● TASK DIRECTIONS:
Among the entries below, tally each line where the word "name" appears and state only the total.

(STUDY MATERIAL begins)

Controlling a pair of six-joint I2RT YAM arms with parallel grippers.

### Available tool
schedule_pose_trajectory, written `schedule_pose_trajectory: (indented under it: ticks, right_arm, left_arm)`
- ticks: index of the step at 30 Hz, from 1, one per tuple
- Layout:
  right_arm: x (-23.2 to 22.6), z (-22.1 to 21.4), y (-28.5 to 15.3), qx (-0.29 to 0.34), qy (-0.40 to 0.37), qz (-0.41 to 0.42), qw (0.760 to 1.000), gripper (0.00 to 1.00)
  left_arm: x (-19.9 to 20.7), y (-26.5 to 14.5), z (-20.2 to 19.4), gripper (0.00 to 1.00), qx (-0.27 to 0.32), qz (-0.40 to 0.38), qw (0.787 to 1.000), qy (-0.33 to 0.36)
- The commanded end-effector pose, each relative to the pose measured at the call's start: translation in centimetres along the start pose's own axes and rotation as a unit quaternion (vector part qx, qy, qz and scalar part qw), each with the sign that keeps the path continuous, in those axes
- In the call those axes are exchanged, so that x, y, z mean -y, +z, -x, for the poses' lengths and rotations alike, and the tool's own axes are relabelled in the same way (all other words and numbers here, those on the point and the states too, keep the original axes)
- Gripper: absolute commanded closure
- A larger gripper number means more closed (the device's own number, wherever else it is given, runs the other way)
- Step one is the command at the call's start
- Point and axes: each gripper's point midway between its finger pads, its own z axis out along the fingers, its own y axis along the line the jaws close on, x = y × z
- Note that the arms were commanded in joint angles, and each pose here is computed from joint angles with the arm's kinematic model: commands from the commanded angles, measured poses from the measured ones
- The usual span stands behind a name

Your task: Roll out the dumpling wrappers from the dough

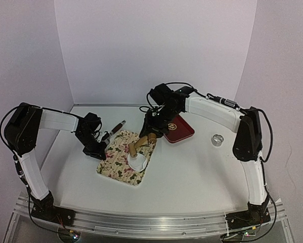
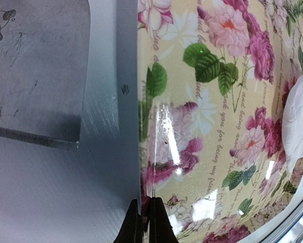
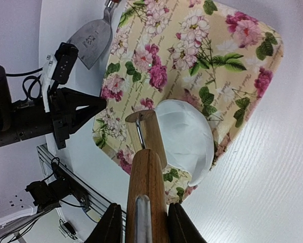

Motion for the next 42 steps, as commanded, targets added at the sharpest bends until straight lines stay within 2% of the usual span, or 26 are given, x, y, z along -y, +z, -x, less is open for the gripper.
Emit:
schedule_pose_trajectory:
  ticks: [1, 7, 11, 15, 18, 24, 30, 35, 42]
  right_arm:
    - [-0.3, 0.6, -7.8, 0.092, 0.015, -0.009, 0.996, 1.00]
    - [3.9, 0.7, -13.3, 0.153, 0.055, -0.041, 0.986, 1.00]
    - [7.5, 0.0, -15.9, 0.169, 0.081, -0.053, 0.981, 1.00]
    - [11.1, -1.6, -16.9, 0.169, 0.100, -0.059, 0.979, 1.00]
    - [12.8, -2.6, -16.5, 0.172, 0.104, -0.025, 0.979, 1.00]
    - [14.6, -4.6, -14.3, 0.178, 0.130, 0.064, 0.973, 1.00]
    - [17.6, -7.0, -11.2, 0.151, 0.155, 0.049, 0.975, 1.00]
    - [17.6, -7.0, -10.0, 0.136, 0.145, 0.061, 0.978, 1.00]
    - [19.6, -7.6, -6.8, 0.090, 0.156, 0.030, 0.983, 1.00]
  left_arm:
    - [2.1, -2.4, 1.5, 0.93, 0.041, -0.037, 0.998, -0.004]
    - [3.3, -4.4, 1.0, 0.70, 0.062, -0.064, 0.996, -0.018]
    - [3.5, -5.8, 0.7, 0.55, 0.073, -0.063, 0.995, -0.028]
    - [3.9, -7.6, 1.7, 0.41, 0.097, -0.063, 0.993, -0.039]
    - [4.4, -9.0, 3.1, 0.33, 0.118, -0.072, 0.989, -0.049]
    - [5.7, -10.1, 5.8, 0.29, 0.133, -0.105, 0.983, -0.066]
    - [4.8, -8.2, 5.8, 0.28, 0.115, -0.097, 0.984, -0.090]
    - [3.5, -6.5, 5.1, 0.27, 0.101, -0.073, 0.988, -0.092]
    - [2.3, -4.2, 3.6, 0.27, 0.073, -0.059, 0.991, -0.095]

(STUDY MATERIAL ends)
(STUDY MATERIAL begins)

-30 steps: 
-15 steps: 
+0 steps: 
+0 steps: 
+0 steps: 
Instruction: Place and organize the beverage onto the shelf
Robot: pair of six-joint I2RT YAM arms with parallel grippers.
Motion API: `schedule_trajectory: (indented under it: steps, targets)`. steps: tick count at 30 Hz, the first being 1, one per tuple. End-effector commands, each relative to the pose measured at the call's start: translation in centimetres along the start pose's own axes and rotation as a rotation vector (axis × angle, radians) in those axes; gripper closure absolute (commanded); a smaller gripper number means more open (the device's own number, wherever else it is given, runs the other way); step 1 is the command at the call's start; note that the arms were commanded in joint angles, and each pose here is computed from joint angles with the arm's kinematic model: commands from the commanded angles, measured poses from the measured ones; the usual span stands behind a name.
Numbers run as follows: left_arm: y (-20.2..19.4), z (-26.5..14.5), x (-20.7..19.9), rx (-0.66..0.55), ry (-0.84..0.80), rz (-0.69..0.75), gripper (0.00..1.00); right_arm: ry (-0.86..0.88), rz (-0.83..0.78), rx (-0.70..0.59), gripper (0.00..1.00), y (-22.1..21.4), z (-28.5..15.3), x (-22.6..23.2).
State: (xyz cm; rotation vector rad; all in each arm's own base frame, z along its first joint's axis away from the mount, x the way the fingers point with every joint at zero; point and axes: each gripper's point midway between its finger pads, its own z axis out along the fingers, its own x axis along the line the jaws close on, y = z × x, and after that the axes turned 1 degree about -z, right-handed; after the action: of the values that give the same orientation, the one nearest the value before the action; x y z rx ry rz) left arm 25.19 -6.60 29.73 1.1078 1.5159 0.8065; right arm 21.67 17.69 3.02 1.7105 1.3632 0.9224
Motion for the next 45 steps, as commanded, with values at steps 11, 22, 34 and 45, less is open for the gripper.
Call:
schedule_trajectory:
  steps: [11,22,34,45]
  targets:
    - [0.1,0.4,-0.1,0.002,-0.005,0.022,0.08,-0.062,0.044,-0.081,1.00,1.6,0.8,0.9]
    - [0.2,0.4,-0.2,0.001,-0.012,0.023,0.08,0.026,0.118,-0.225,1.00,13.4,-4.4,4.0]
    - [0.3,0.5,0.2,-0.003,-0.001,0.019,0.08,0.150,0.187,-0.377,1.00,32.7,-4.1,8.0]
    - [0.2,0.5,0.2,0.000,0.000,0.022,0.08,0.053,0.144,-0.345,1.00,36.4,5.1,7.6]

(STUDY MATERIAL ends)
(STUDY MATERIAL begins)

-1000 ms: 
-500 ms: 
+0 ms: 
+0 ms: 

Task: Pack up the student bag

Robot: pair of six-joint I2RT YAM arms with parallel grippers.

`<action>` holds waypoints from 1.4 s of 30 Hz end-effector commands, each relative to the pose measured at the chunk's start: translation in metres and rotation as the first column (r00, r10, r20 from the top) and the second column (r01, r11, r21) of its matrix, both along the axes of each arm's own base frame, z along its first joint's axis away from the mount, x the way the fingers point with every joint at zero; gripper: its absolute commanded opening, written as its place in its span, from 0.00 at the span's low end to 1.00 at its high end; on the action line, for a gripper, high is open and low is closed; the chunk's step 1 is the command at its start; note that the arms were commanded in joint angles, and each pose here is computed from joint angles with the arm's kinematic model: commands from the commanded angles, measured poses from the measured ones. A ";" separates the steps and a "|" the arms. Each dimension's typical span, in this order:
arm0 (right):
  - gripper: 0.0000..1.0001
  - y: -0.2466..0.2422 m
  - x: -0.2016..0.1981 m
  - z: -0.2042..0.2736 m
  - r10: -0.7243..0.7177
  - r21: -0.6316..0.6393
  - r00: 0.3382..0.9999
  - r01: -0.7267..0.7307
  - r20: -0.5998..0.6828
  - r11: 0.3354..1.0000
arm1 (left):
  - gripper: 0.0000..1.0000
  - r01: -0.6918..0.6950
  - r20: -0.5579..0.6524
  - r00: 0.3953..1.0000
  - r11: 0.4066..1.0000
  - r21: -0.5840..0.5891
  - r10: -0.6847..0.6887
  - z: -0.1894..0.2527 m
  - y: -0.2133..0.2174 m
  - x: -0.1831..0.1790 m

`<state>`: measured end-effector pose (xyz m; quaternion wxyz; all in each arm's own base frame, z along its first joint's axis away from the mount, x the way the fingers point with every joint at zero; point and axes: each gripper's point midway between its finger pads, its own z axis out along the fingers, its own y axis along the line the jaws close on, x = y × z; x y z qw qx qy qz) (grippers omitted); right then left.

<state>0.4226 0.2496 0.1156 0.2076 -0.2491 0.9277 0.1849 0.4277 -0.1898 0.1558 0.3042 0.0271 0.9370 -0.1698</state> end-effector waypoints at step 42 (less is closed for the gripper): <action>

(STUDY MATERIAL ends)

● TASK RESULT:
2